Class PatternTokenizer


  • public class PatternTokenizer
    extends java.lang.Object
    A simple parsing class for patterns and rules. Handles '...' quotations, \\uxxxx and \\Uxxxxxxxx, and symple syntax. The '' (two quotes) is treated as a single quote, inside or outside a quote
    • Any ignorable characters are ignored in parsing.
    • Any syntax characters are broken into separate tokens
    • Quote characters can be specified: '...', "...", and \x
    • Other characters are treated as literals
    • Constructor Detail

      • PatternTokenizer

        public PatternTokenizer()
    • Method Detail

      • getIgnorableCharacters

        public UnicodeSet getIgnorableCharacters()
      • setIgnorableCharacters

        public PatternTokenizer setIgnorableCharacters​(UnicodeSet ignorableCharacters)
        Sets the characters to be ignored in parsing, eg new UnicodeSet("[:pattern_whitespace:]");
        Parameters:
        ignorableCharacters - Characters to be ignored.
        Returns:
        A PatternTokenizer object in which characters are specified as ignored characters.
      • getSyntaxCharacters

        public UnicodeSet getSyntaxCharacters()
      • getExtraQuotingCharacters

        public UnicodeSet getExtraQuotingCharacters()
      • setSyntaxCharacters

        public PatternTokenizer setSyntaxCharacters​(UnicodeSet syntaxCharacters)
        Sets the characters to be interpreted as syntax characters in parsing, eg new UnicodeSet("[:pattern_syntax:]")
        Parameters:
        syntaxCharacters - Characters to be set as syntax characters.
        Returns:
        A PatternTokenizer object in which characters are specified as syntax characters.
      • setExtraQuotingCharacters

        public PatternTokenizer setExtraQuotingCharacters​(UnicodeSet syntaxCharacters)
        Sets the extra characters to be quoted in literals
        Parameters:
        syntaxCharacters - Characters to be set as extra quoting characters.
        Returns:
        A PatternTokenizer object in which characters are specified as extra quoting characters.
      • getEscapeCharacters

        public UnicodeSet getEscapeCharacters()
      • setEscapeCharacters

        public PatternTokenizer setEscapeCharacters​(UnicodeSet escapeCharacters)
        Set characters to be escaped in literals, in quoteLiteral and normalize, eg new UnicodeSet("[^\\u0020-\\u007E]");
        Parameters:
        escapeCharacters - Characters to be set as escape characters.
        Returns:
        A PatternTokenizer object in which characters are specified as escape characters.
      • isUsingQuote

        public boolean isUsingQuote()
      • isUsingSlash

        public boolean isUsingSlash()
      • getLimit

        public int getLimit()
      • getStart

        public int getStart()
      • setPattern

        public PatternTokenizer setPattern​(java.lang.CharSequence pattern)
      • quoteLiteral

        public java.lang.String quoteLiteral​(java.lang.CharSequence string)
      • quoteLiteral

        public java.lang.String quoteLiteral​(java.lang.String string)
        Quote a literal string, using the available settings.

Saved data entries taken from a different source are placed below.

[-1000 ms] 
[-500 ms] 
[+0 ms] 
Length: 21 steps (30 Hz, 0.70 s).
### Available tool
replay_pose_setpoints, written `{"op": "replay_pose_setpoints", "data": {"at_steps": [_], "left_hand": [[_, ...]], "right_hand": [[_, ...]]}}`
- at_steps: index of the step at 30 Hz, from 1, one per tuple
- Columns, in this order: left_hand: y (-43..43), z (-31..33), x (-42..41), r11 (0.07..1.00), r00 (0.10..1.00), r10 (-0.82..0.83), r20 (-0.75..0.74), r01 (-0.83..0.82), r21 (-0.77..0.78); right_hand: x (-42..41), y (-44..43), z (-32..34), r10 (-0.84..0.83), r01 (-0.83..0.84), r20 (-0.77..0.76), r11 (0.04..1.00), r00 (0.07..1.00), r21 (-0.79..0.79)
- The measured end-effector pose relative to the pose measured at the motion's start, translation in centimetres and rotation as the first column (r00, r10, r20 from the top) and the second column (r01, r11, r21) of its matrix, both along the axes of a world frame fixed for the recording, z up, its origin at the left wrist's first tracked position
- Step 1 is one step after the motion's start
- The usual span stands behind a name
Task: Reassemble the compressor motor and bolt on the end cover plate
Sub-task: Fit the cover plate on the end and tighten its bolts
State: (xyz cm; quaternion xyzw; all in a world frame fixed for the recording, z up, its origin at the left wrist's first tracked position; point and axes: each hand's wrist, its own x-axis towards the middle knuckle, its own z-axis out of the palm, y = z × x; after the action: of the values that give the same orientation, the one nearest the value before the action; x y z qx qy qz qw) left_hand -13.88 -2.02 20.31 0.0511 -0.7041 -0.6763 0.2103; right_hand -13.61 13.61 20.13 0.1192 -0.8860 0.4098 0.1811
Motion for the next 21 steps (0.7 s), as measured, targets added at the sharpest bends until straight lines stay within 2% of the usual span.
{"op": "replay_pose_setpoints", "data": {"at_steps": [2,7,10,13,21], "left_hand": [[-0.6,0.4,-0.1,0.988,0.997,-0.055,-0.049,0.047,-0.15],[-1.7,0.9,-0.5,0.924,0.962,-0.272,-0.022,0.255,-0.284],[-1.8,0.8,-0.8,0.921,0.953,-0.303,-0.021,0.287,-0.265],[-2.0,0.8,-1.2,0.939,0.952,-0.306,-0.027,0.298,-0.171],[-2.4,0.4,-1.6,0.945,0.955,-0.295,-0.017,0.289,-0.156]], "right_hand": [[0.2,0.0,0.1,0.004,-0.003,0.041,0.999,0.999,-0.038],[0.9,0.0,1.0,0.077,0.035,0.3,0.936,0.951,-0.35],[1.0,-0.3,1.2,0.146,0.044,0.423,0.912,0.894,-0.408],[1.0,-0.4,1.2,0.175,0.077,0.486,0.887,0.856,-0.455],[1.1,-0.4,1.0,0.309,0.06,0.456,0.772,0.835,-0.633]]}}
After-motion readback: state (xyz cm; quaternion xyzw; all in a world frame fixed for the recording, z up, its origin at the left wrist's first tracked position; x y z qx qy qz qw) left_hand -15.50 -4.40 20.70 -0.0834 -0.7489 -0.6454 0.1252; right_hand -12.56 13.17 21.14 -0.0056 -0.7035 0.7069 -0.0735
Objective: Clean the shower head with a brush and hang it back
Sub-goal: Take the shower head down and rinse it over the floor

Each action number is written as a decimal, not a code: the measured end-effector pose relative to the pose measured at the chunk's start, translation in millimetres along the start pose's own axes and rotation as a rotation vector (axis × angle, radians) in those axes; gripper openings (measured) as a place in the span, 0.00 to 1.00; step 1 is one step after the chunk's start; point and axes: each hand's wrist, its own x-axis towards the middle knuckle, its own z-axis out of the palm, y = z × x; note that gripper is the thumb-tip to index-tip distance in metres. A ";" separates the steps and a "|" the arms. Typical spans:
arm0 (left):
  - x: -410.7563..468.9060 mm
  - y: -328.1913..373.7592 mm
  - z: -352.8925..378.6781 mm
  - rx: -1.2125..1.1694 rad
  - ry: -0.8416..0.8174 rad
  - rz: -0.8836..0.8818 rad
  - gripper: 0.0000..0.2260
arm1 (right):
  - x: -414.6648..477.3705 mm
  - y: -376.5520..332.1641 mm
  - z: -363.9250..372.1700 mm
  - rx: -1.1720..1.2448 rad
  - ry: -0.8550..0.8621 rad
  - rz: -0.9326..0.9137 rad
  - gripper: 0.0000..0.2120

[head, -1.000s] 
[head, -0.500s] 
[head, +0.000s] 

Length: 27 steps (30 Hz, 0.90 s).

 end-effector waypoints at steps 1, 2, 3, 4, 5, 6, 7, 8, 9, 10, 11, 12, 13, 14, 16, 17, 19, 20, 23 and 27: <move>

Thus syntax characters, quote characters, and ignorable characters will be put into quotes.
        Parameters:
        string - String passed to quote a literal string.
        Returns:
        A string using the available settings will place syntax, quote, or ignorable characters into quotes.
      • appendEscaped

        private void appendEscaped​(java.lang.StringBuffer result,
                                   int cp)
      • normalize

        public java.lang.String normalize()
      • next

        public int next​(java.lang.StringBuffer buffer)